New Page

Scenario

Target: NovaTech

Assessment Type: Grey Box assessment focused on their AI infratructure

Access: Network access to a segment hosting several AI-facing services

System

A public-facing customer assistant with HTTP API access
An internal GitLab instance hosting AI project repositories
Two knowledge base endpoints backed by RAG pipelines
A SIEM server collecting AI interaction logs

Attack Surface

Not monolithic, consisting of multiple layers.

The Orchestration Layer coordinates how requests flow through the system. Frameworks like LangChain, LangGraph, CrewAI, and AutoGen manage prompt construction, context windows, and multi-step reasoning. Each framework has characteristic behaviors and error messages that can be fingerprinted through interaction. In practice, these frameworks often embed the components shown in the diagram. RAG logic, tool definitions, and inference client calls are typically integrated within the orchestration code rather than existing as separate services.

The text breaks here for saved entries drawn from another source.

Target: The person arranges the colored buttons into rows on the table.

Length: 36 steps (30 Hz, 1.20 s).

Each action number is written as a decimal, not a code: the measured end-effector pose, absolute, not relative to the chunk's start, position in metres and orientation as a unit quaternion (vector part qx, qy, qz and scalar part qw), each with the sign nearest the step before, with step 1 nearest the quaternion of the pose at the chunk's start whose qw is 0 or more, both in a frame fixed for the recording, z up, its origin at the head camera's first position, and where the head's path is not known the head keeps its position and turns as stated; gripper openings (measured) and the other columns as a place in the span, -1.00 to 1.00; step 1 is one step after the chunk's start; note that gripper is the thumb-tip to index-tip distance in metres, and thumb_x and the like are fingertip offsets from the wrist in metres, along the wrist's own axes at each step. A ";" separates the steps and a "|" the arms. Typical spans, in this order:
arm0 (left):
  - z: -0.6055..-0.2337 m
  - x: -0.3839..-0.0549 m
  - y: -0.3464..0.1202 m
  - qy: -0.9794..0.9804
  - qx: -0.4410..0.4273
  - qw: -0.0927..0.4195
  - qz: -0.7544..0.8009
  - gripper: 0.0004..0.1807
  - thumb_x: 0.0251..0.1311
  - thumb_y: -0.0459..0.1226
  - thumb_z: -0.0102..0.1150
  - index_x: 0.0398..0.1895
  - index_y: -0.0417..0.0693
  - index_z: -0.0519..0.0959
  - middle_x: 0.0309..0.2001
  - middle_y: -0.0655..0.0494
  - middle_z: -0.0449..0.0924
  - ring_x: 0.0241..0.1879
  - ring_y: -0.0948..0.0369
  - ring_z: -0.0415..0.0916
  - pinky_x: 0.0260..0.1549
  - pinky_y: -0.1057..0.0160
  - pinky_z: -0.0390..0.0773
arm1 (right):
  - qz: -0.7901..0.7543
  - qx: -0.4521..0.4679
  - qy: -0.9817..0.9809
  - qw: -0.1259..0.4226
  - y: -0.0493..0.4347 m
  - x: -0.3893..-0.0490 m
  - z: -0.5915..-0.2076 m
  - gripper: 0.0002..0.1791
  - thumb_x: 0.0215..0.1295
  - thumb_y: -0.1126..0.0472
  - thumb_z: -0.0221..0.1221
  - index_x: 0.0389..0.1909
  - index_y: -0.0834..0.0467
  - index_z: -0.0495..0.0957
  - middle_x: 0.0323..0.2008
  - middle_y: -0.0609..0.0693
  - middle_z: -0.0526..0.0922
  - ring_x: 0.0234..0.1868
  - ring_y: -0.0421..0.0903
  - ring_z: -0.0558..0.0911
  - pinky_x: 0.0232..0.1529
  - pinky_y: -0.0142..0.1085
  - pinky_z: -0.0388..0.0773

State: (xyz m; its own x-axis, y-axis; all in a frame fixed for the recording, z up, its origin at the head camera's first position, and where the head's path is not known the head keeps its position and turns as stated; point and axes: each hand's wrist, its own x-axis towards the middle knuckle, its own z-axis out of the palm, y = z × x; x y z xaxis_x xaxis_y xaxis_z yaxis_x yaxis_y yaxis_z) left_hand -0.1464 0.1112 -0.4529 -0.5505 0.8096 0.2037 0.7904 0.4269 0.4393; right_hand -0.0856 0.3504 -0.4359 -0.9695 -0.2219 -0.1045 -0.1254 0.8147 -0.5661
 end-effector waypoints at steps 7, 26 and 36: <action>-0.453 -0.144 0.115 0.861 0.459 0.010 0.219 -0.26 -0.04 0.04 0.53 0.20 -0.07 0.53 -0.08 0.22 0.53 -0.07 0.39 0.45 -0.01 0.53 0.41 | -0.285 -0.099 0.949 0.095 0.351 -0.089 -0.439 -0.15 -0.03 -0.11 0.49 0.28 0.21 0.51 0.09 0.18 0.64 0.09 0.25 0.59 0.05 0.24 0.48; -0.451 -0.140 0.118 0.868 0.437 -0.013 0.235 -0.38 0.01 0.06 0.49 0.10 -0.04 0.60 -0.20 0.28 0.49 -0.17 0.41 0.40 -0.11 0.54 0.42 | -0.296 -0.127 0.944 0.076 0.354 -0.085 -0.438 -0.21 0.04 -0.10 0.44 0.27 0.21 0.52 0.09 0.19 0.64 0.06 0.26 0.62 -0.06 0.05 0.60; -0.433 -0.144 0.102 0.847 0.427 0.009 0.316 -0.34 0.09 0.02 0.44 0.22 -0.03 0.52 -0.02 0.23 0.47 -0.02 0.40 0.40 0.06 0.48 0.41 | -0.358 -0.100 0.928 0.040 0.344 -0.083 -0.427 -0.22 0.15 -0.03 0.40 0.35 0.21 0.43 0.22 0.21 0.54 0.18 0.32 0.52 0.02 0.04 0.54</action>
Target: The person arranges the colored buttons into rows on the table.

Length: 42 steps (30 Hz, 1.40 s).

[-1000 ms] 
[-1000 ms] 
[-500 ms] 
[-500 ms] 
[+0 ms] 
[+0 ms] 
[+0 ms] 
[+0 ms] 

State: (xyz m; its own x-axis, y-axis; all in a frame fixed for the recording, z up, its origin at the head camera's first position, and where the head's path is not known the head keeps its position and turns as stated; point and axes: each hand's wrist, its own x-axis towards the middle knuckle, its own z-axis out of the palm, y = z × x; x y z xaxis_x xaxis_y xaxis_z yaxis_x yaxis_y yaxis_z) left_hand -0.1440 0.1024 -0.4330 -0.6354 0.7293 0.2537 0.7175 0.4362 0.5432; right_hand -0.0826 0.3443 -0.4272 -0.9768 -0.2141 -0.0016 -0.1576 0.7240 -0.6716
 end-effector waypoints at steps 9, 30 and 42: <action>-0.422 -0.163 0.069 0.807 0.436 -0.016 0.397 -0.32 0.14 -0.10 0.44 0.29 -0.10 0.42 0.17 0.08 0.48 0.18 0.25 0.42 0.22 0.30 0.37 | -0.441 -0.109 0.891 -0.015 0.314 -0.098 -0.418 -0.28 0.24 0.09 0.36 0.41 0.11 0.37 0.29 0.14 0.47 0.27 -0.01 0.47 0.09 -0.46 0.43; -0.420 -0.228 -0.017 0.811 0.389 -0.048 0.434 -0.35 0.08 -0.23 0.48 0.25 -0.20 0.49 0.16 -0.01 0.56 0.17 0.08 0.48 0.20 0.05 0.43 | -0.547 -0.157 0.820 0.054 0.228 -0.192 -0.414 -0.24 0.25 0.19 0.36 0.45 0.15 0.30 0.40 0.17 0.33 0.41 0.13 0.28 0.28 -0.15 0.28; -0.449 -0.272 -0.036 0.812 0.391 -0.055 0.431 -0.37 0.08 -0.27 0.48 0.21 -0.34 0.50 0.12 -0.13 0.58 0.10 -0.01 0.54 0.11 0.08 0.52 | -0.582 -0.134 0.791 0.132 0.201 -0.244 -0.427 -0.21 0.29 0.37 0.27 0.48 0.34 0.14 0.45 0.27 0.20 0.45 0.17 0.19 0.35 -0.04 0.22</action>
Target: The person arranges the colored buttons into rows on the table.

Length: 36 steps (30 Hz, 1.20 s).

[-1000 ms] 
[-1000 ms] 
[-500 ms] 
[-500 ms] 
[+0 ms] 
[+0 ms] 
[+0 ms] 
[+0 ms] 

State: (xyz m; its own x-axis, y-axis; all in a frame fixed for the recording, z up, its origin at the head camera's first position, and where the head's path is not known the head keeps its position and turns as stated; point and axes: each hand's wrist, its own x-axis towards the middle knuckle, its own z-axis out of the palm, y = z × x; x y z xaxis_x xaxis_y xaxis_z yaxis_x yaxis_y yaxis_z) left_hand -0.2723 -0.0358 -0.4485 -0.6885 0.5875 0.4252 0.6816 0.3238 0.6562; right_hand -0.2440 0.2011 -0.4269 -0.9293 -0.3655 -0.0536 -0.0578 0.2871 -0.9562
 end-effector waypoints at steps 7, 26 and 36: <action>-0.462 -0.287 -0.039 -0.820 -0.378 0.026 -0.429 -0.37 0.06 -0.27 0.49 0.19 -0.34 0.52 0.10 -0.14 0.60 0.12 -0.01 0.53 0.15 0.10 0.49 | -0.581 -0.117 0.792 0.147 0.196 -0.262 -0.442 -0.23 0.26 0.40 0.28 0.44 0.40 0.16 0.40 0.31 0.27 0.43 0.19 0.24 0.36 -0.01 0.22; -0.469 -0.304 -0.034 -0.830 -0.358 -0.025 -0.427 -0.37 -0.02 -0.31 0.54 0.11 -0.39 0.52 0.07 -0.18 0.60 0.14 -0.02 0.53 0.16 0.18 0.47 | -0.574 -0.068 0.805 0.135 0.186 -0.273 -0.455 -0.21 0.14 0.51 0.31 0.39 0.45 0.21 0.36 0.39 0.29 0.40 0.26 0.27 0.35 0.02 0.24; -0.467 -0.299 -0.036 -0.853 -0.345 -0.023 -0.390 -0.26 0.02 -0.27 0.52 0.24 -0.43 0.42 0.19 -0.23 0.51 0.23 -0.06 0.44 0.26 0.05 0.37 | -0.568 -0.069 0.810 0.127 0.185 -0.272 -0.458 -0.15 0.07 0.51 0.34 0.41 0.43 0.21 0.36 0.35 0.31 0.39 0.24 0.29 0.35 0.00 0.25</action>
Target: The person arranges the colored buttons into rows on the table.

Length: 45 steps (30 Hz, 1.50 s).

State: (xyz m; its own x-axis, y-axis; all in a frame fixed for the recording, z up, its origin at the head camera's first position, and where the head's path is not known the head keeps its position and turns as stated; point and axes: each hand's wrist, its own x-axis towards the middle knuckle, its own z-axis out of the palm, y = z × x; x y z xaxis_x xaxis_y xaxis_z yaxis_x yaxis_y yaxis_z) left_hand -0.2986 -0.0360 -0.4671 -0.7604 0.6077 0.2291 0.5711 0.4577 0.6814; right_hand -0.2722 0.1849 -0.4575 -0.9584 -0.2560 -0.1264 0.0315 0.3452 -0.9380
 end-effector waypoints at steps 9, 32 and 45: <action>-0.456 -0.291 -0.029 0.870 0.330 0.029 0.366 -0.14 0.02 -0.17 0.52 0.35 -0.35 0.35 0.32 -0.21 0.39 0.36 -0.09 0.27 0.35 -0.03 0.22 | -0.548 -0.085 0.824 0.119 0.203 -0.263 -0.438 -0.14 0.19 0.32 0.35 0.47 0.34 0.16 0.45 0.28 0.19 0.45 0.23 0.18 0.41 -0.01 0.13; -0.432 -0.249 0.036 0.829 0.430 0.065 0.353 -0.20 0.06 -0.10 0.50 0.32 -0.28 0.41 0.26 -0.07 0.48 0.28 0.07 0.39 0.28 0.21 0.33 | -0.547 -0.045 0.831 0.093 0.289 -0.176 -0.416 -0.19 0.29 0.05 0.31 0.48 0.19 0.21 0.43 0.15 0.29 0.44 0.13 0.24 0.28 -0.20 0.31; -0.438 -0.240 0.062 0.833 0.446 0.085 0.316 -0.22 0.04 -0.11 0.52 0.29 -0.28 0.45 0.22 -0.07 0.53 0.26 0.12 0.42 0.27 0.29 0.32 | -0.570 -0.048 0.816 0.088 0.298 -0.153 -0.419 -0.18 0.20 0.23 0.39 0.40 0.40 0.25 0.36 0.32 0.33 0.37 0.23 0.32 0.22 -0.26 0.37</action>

RAG: Fetch relevant context from vector databases before sending prompts to the model. While often implemented within orchestration frameworks, RAG functionality has distinct enumerable parameters.

Agent Tools: Expose capabilities through protocols like Model Context Protocol (MCP) (more about MCP) and includes permission boundaries that can be tested.

External Integration: Connect the AI to databases, file systems, and other agents via protocols like Google's Agent-to-Agent.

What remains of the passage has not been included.